◆ Collected material ◆
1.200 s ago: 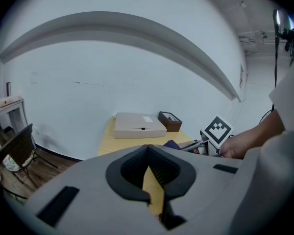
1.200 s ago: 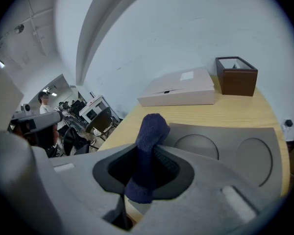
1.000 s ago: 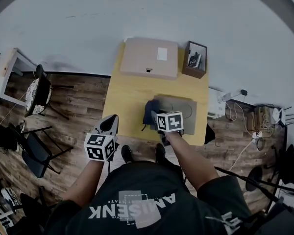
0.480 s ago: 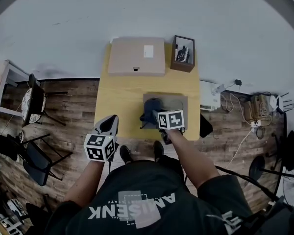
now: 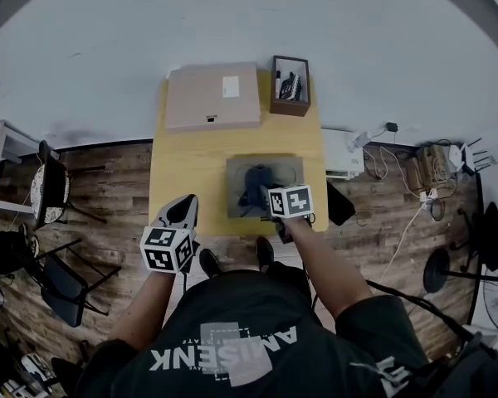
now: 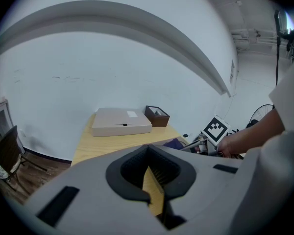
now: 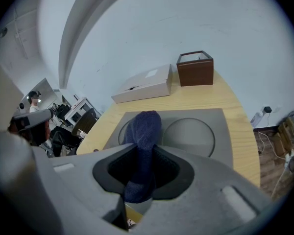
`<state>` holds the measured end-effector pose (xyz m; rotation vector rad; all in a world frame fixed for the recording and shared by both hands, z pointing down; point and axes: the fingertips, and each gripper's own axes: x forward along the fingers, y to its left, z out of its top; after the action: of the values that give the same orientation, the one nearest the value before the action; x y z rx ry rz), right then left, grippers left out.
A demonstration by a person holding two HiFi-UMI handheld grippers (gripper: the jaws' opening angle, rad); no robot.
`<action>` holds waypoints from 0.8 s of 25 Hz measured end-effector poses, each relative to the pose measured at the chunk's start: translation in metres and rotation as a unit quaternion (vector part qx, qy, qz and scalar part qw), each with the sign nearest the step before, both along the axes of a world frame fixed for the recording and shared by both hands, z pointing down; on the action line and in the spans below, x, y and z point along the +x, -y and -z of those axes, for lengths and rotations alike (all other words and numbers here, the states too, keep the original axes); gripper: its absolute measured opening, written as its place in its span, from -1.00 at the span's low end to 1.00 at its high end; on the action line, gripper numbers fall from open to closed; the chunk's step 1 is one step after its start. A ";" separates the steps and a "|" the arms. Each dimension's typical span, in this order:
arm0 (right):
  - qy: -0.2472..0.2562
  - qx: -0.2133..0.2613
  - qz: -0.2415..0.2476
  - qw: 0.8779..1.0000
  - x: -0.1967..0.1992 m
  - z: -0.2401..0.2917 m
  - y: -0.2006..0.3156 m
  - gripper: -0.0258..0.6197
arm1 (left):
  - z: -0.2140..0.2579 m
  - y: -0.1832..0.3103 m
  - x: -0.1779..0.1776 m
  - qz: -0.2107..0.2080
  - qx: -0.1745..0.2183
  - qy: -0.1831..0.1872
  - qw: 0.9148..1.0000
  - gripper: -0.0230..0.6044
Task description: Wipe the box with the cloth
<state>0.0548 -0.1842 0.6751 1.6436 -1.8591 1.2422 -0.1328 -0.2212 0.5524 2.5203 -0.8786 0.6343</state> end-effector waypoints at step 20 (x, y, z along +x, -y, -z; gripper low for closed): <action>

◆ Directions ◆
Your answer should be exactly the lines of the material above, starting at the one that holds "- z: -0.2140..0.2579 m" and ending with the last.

◆ Answer to this exercise ◆
  - z: -0.2140..0.2579 m
  - y: -0.1832..0.3103 m
  - x: -0.1779..0.1776 m
  - qz: -0.2107..0.2080
  - qx: -0.1745..0.2183
  - qy: -0.1831..0.1872
  - qw: 0.9148..1.0000
  - gripper: -0.0230..0.6044
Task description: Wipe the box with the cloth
<state>0.0548 -0.1842 0.6751 1.6436 -1.8591 1.2422 -0.1328 -0.2212 0.5524 2.5203 -0.8786 0.6343</state> end-effector waypoints at step 20 (x, y, z along +x, -y, -z; gripper low for closed): <action>

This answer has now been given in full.